▶ **Required work**
Report all lines from the entries below in which "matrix" appears.
═════ Material for this exercise ═════
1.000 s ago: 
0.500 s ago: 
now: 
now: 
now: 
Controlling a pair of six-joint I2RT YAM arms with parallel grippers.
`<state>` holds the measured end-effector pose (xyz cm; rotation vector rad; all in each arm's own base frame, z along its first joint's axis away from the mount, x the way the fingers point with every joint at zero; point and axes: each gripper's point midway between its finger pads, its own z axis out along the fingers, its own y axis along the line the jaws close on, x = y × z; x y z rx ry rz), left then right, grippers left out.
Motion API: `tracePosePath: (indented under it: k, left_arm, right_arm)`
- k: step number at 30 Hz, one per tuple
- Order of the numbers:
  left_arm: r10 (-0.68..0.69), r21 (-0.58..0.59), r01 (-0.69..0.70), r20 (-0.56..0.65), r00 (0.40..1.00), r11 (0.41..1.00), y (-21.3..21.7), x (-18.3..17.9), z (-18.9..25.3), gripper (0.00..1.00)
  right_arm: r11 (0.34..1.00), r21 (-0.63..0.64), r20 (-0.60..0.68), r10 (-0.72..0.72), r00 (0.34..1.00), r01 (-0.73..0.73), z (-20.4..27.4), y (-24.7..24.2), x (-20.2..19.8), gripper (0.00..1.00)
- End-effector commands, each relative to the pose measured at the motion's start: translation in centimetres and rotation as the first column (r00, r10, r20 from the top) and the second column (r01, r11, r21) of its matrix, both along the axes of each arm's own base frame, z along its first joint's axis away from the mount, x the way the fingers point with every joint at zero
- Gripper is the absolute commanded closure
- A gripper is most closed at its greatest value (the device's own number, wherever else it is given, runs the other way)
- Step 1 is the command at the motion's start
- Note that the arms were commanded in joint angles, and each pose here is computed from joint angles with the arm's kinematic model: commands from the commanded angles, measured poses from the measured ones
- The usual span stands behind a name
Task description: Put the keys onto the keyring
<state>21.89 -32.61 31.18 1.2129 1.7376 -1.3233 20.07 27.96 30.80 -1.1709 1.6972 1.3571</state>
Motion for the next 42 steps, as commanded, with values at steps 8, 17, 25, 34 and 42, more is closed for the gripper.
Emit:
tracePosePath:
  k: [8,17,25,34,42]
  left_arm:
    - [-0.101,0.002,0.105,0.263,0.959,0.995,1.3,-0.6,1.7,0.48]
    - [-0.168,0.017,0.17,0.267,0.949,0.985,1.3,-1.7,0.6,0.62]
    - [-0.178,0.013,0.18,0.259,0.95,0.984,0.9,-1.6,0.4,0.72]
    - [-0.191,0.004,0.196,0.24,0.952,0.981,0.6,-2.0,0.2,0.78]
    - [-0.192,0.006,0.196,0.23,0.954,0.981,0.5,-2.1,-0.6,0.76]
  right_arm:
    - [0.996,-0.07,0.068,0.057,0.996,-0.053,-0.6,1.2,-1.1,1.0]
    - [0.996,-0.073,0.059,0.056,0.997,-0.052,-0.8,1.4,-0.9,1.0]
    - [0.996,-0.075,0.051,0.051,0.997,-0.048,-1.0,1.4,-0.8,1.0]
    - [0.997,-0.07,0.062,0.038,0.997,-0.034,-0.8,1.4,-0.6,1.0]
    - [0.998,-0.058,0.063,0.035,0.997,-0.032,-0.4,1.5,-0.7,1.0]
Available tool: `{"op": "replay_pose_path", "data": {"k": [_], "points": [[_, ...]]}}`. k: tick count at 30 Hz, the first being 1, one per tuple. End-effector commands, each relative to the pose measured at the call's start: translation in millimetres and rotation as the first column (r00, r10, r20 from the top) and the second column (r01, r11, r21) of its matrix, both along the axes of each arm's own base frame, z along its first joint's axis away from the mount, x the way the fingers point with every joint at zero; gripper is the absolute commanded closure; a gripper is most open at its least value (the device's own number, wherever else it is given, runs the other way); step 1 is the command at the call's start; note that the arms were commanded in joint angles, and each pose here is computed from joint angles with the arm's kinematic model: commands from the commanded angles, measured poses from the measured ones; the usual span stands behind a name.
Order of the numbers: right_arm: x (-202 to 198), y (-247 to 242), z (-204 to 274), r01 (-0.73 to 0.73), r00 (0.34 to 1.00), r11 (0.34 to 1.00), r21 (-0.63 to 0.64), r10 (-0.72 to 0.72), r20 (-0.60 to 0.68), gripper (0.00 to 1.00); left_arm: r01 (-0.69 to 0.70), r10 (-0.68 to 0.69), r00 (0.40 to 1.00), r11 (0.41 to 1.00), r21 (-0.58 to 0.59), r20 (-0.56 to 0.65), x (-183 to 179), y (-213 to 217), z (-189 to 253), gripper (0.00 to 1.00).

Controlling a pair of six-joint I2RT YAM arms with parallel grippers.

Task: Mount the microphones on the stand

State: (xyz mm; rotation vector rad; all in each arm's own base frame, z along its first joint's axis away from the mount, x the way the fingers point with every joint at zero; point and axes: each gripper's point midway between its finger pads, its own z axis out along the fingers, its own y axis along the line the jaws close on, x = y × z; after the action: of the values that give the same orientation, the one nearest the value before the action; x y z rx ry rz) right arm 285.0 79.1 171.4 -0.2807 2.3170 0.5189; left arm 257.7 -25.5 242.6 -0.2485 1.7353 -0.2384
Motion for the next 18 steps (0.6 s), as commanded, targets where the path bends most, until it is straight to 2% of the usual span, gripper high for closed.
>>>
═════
▶ **Reply to the exercise**
- End-effector commands, each relative to the pose measured at the motion's start: translation in centimetres and rotation as the first column (r00, r10, r20 from the top) and the second column (r01, r11, r21) of its matrix, both along the axes of each arm's own base frame, z along its first joint's axis away from the mount, x the way the fingers point with every joint at zero
Available tool: `{"op": "replay_pose_path", "data": {"k": [_], "points": [[_, ...]]}}`. k: tick count at 30 Hz, the first being 1, one per tuple. End-effector commands, each relative to the pose measured at the call's start: translation in millimetres and rotation as the first column (r00, r10, r20 from the top) and the second column (r01, r11, r21) of its matrix, both along the axes of each arm's own base frame, z along its first joint's axis away from the mount, x the way the fingers point with every joint at zero; gripper is the absolute commanded closure; a gripper is most open at its least value (the device's own number, wherever else it is given, runs the other way); step 1 is the command at the call's start; note that the arms were commanded in joint angles, and each pose here is computed from joint angles with the arm's kinematic model: commands from the commanded angles, measured poses from the measured ones; the usual span stands behind a name.

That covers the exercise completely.